Archive for the ‘Mono’ Category

Silverlight Security and SecondLife

Sunday, June 3rd, 2007

Silverlight Security

The Silverlight security system (described here, here and here in Shawn Farkas’ blog) promises to be very useful.

Unlike CAS that was hard to understand, the Silverlight security model is very simple and can be explained in a couple of minutes. This should be useful very useful to folks running untrusted code like SecondLife.

Interesting mention of Silverlight referencing SecondLife from Miguel de Icaza: Rodrigo, Mark and Marek Join Novell’s Mono Team

Why you should care about Boxing and Unboxing

Wednesday, November 1st, 2006

Most people probably will not run into a situation where boxing and unboxing are going to really matter in their applications, others do. Read this post to see how a module’s heap usage went from 103MB to 16MB.

Take the TagLib.ByteVector class. It serializes many formats of data into a collection of bytes. However, it was using the System.Collections.ArrayList class to store these bytes! As a byte type is stack-based data, and ArrayList stores heap-based data, each stack-based member of the collection must be boxed for storage and unboxed for retrieval.
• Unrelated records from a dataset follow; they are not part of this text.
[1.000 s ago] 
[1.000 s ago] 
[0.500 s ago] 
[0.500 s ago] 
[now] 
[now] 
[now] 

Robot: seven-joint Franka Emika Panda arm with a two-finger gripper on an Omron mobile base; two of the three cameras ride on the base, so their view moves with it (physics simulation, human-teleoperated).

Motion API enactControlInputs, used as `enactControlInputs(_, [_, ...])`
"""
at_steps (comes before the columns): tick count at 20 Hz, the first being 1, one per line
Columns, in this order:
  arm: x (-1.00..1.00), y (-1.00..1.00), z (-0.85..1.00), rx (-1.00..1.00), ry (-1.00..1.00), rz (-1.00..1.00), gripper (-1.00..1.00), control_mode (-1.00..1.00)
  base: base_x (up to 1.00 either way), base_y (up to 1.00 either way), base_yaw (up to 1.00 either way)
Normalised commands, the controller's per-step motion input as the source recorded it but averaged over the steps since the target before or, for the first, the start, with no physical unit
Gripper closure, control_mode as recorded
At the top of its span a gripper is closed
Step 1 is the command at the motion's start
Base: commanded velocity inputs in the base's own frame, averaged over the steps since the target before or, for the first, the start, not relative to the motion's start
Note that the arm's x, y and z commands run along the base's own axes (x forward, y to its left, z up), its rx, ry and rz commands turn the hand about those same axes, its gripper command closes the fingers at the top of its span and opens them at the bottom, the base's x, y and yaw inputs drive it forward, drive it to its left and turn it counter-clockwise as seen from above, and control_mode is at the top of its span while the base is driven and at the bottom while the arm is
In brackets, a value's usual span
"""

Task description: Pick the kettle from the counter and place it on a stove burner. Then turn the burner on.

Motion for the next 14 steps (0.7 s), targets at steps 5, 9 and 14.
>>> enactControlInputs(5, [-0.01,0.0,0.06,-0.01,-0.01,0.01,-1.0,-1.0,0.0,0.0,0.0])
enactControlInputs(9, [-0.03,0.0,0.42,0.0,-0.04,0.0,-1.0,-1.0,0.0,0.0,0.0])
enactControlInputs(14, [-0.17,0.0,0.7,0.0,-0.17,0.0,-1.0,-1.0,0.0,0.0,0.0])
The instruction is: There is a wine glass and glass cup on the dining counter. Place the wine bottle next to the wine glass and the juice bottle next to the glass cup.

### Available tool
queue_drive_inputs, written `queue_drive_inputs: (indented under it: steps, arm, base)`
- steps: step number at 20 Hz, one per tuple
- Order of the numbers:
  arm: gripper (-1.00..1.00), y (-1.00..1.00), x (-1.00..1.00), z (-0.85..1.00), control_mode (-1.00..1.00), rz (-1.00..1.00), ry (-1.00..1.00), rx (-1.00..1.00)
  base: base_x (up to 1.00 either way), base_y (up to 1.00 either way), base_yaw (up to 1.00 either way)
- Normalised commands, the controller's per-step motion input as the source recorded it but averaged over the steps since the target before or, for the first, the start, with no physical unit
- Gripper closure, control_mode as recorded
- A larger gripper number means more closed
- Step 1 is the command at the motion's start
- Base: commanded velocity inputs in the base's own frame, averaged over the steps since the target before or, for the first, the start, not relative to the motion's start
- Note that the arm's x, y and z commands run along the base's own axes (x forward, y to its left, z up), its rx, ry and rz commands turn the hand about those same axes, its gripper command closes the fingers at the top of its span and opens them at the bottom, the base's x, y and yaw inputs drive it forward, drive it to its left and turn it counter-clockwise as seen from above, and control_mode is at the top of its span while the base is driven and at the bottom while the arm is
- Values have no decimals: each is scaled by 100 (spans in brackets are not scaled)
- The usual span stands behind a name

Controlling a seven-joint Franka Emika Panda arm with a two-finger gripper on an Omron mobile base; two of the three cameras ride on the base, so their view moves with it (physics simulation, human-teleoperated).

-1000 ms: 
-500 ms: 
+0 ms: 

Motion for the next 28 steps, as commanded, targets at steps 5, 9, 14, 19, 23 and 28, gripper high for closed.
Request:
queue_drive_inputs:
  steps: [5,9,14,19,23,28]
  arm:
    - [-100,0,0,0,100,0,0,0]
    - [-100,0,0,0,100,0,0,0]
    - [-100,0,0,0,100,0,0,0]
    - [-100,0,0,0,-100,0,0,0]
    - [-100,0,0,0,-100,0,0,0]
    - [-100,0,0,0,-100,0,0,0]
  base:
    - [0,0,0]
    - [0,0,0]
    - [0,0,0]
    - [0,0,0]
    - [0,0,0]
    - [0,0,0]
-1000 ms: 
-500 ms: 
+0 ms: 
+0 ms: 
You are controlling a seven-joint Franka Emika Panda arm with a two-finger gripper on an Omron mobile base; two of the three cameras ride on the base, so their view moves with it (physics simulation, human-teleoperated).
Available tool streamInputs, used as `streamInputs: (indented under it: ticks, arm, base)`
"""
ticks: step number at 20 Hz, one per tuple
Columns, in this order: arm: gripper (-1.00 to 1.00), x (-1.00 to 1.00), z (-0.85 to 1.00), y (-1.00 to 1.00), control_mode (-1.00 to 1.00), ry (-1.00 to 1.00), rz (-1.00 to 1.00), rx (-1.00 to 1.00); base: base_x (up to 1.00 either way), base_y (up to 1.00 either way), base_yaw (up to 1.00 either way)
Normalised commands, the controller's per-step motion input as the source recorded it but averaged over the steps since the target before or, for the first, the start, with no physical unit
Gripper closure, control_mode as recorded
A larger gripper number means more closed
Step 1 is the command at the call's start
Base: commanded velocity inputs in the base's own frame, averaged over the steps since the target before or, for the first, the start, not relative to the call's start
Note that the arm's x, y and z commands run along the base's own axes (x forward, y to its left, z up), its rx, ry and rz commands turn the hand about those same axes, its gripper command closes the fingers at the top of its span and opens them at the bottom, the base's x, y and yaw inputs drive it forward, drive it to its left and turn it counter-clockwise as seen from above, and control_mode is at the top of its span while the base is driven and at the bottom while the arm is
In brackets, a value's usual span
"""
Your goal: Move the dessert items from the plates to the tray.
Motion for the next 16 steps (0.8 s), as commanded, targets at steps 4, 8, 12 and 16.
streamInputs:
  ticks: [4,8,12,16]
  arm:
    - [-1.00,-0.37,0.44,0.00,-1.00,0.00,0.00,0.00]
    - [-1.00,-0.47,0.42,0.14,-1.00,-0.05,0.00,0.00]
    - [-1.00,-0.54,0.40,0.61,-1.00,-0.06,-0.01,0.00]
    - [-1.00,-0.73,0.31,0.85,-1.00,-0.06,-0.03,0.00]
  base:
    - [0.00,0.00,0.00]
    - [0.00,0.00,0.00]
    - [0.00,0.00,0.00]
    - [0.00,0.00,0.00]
Simply by replacing ArrayList with List, the excessive memory problem goes away, since the type to be stored in the collection is known at compile time, and thus boxing/unboxing is no longer necessary.

http://abock.org/2006/10/30/cracking-down-on-heap-abuse-part-1/

Second Life and Mono

Tuesday, August 8th, 2006

Today the scripts running on Second Life are a bit slow, so they are looking at Mono and the CLI as a way of providing more speed to their users and hopefully allow developers to write in other languages other than their Linden Labs Scripting Language.

They have a compiler that translates their scripting language into CIL bytecodes, and the preliminary results give a performance increase between 50 and 150 faster execution with Mono.

http://tirania.org/blog/archive/2006/Aug-03.html

Yes, people actually do use Mono in “the real world”.